### Task brief
When the line containing "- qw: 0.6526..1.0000" is found in the data below, copy it and each line after it through the line containing "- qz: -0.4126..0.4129", exactly and with no others.

### Provided material
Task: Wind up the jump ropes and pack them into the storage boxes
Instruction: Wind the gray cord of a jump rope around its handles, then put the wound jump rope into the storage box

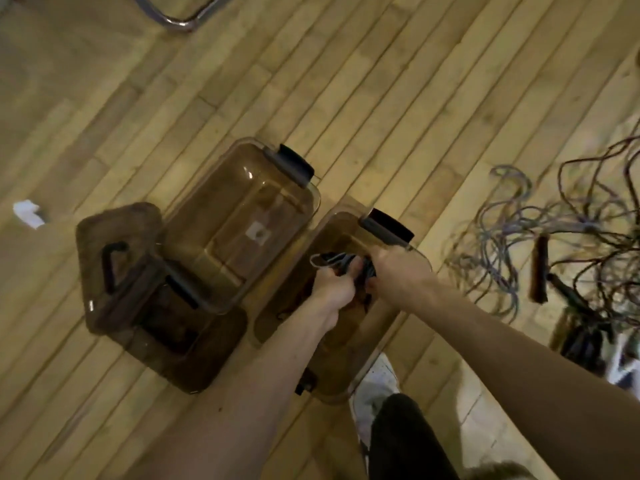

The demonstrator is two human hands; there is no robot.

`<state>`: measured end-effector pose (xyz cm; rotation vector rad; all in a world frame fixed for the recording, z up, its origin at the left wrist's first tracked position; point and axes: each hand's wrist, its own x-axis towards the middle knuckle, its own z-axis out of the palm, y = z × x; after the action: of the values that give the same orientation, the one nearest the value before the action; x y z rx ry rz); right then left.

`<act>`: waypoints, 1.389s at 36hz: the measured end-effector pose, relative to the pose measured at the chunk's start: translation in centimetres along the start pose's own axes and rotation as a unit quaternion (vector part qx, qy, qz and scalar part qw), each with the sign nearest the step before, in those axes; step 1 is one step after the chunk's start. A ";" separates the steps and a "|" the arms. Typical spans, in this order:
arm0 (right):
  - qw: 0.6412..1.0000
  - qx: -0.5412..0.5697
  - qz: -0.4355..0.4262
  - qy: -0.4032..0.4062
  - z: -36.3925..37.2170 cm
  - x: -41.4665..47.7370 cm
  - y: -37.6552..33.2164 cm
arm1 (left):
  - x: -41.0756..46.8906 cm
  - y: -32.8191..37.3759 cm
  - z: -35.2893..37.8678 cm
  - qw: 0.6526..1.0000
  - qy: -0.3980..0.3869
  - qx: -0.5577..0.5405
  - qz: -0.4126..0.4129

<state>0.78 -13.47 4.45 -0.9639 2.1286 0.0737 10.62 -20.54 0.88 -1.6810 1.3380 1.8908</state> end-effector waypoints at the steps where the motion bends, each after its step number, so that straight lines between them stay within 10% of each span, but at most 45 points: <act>1: 1.000 -0.006 0.001 0.003 0.9 1.0 0.4 | 1.4 -0.2 0.4 1.000 0.001 0.017 0.002; 9: 0.999 0.030 0.014 -0.029 5.3 4.6 0.5 | 6.7 -2.2 1.2 0.975 0.110 0.188 0.031; 22: 0.980 0.101 -0.051 -0.165 6.1 4.9 0.5 | 2.7 -5.0 -1.9 0.817 0.183 0.540 0.093; 30: 0.971 0.201 -0.118 -0.048 0.8 -2.2 2.9 | -5.0 2.9 -0.7 0.840 0.130 0.459 0.259; 37: 0.894 0.447 0.012 0.026 -5.3 -12.9 14.8 | -13.0 8.7 9.1 0.880 0.008 0.260 0.397; 44: 0.776 0.585 0.214 0.096 2.4 -22.4 25.6 | -11.3 1.9 22.7 0.912 -0.241 0.262 0.205; 50: 0.791 0.492 0.340 0.128 12.8 -22.3 30.6 | -7.0 -6.3 30.9 0.909 -0.239 0.329 0.091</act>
<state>-2.21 26.32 3.07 0.4436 2.1883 -0.7794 -2.38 9.00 1.03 -0.7309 1.6837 1.5253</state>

### Solution
  - qw: 0.6526..1.0000
  - qy: -0.3980..0.3869
  - qx: -0.5577..0.5405
  - qz: -0.4126..0.4129

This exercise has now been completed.